Entonces, luego de mucho tiempo, Esmeralda puede mirar al cielo con confianza… «No hay nada que pensar…».
—Padre, no se moleste en venir a traerme la próxima semana porque… me iré con usted en tres días —determina esperanzada.
«Acepto, ya que, sin duda, Dios me está dando una segunda oportunidad para salvarme, así como para olvidar…»
***
Al anochecer de ese mismo día, Esmeralda comienza a empacar sus pocas pertenencias y sus muchos recuerdos, de los cuales duda que quepan todos en su pequeña maleta. Por ello, trata de aligerar el equipaje con melancólicos suspiros, su corazón desinflándose.
—¿Realmente dejarás que me marche sin decirnos adiós? —consulta con la ausencia de Jaime.

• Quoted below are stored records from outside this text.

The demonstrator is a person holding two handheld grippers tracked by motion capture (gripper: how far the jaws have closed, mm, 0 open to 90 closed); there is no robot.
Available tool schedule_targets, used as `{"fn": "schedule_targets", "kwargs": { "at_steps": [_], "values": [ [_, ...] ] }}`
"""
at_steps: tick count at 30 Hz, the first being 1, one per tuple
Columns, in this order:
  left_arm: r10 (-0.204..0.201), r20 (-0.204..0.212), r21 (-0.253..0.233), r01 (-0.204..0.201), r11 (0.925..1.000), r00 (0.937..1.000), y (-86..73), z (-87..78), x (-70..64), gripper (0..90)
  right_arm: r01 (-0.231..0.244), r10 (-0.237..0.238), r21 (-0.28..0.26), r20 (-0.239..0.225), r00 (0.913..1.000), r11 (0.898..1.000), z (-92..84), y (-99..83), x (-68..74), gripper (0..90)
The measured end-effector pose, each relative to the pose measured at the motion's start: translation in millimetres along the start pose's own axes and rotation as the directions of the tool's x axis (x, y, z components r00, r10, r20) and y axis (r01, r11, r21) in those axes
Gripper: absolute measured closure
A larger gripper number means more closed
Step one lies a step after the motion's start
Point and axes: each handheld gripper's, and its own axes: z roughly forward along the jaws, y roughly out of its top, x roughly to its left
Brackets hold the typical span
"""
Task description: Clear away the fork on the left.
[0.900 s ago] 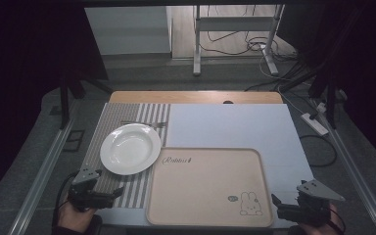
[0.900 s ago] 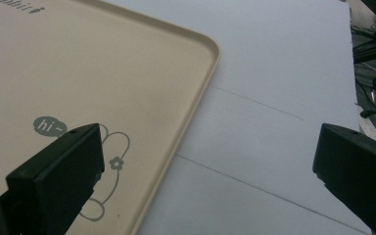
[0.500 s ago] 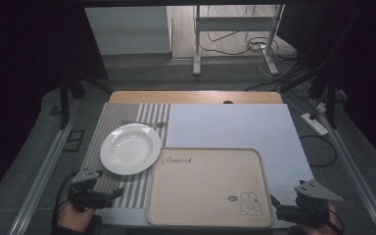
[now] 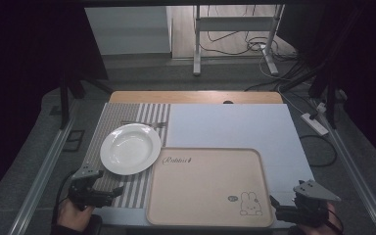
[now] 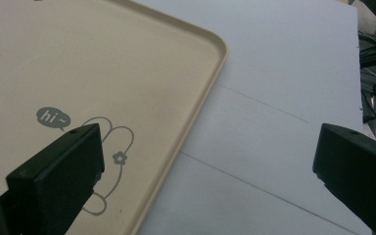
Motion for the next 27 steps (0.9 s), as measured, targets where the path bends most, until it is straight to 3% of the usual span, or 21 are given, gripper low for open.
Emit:
{"fn": "schedule_targets", "kwargs": {
  "at_steps": [11,27],
  "values": [
    [0.04,-0.036,0.013,-0.04,0.9991,0.9986,3.4,4.1,-1.3,0.0,0.011,-0.011,0.006,0.002,0.9999,1.0,0.7,0.2,0.9,0.0],
    [0.034,-0.028,0.003,-0.034,0.9994,0.999,11.0,9.9,7.4,0.0,0.026,-0.026,0.015,0.002,0.9997,1.0,1.7,0.5,2.4,0.0]
  ]
}}
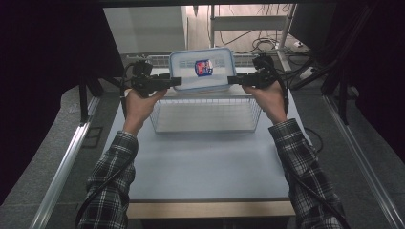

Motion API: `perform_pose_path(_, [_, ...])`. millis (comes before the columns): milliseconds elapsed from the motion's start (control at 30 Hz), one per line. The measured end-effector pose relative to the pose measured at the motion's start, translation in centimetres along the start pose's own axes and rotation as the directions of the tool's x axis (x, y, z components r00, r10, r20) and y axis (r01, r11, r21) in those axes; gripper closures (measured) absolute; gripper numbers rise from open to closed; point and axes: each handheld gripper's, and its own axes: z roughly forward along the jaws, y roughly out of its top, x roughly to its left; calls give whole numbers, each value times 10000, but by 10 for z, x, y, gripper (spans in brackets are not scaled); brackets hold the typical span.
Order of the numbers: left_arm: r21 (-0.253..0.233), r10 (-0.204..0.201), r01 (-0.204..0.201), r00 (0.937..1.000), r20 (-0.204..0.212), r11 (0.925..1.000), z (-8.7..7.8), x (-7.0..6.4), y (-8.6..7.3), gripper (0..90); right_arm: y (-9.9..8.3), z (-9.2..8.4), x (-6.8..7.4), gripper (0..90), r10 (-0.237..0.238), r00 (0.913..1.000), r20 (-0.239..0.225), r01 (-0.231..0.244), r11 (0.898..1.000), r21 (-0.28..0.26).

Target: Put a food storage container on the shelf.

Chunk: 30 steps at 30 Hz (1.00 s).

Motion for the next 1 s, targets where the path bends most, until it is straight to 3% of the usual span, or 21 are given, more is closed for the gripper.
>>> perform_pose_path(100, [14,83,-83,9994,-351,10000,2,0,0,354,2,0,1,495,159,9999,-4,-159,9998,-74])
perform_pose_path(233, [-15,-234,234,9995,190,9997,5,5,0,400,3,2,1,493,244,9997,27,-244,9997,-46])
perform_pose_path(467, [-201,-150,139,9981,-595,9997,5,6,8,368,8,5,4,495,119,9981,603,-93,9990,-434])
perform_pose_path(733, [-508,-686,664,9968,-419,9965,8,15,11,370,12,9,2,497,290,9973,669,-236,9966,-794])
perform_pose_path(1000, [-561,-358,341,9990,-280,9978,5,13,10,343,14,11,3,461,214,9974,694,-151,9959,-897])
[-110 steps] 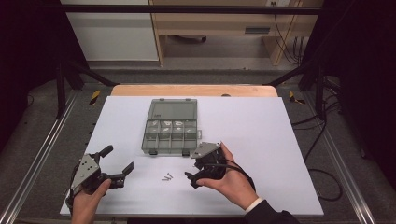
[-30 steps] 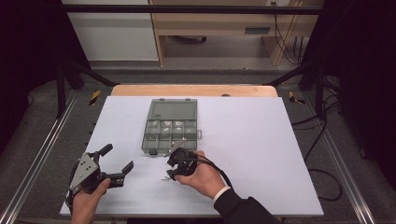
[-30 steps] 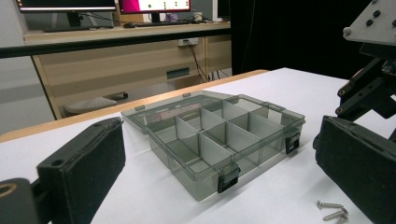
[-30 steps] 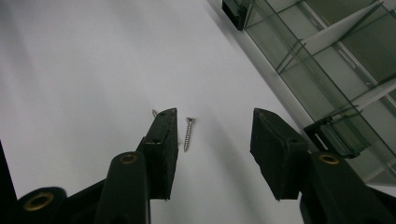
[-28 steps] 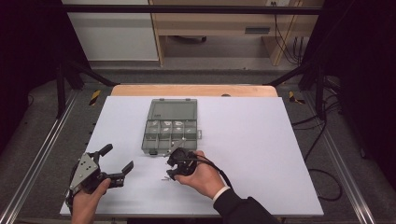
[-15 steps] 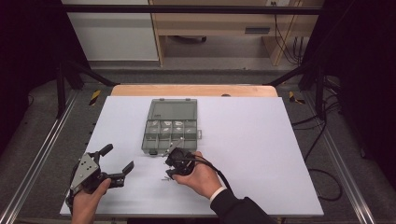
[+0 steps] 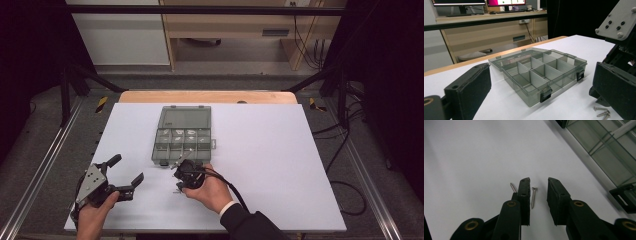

En eso, su pequeño móvil vibra, pero como nadie le manda textos, asume que se trata de alguna promoción de la compañía telefónica.
—Me iré a otro país, así que será mejor que desactive este número. Después de todo, sólo lo usaba para comunicarme con él…
Sin embargo, a Esmeralda por poco se le caen los ojos al suelo al leer el mensaje de Jaime.
«¿Podemos vernos mañana? Te tengo una noticia que de seguro te hará muy feliz».
¿Milagro providencial? Quién sabe; lo cierto es que aquello es lo que tanto buscaba, un pretexto para ir a encontrarse con él.